Tomorrow, after more than two years of life, my son will actually be MY son. Legally, that is. Micah has always been my son in every other way. I helped to conceive him, I felt him and listened to him in the womb, I cut the umbilical cord when he was born, and I’ve been with him every day – literally – of his life.
I’ve spoken to only a few people about the adoption but most of them seem much more excited about it than I am, or than TJ is, for that matter. Mostly, TJ and I feel resentful about having to spend $6000 to get the same legal rights that most any other parent has for free the moment their kid pops out. Of course, TJ and I still have no legally recognized relationship in this country, but Micah and I will be connected. He’ll be able to inherit anything I have, get any Social Security, retirement, and insurance in the event of my death. I’ll be able to register him for school and make medical decisions. But most importantly, if anything were to ever happen to TJ, no one will be able to threaten our relationship or living arrangement. My name, along with TJ’s of course, will be on his birth certificate.

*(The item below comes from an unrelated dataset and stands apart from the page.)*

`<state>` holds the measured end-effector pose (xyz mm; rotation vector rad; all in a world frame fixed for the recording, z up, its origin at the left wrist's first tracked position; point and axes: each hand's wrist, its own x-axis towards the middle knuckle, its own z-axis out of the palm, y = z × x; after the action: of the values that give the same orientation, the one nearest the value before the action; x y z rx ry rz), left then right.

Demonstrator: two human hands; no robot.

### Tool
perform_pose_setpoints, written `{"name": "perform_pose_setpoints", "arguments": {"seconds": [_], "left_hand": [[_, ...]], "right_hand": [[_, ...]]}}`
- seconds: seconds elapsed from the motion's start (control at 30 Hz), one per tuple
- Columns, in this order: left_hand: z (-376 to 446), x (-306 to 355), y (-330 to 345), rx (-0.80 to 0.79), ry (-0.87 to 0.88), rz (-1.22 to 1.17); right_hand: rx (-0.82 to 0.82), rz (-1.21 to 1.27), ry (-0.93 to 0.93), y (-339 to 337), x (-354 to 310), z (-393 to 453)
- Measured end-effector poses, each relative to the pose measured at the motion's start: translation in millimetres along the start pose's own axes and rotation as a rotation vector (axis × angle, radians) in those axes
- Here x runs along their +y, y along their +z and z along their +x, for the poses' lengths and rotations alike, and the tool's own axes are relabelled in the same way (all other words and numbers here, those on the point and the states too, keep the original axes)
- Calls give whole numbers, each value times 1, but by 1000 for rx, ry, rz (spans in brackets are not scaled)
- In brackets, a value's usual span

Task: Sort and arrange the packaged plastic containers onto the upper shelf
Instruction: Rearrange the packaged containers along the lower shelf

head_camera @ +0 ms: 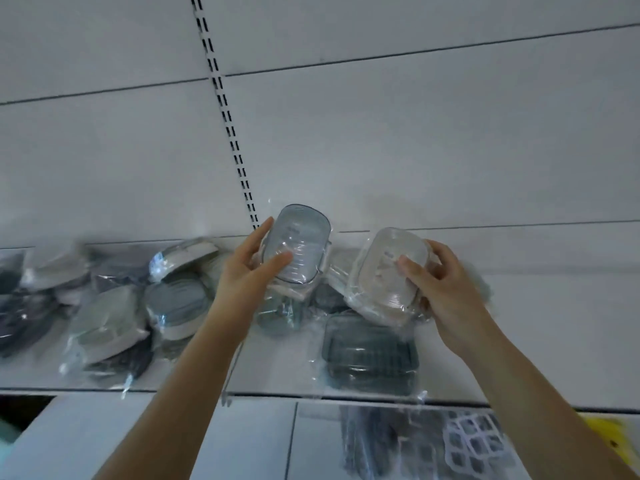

So, tomorrow we stand in front of a judge that agrees with us in wanting to make sure that our son is protected. We have to travel three and a half hours away to ensure that we get this judge because our attorney knows that she’ll rule in our favor. And no matter how resentful I may feel about our having to jump through all of these hoops, even more than that, I am relieved and grateful that there are people like this judge and all of the folks at the Children’s Law Center and Roberta at the Adoption Option that spend their days, and nights and weekends too, working to ensure the security of families like mine.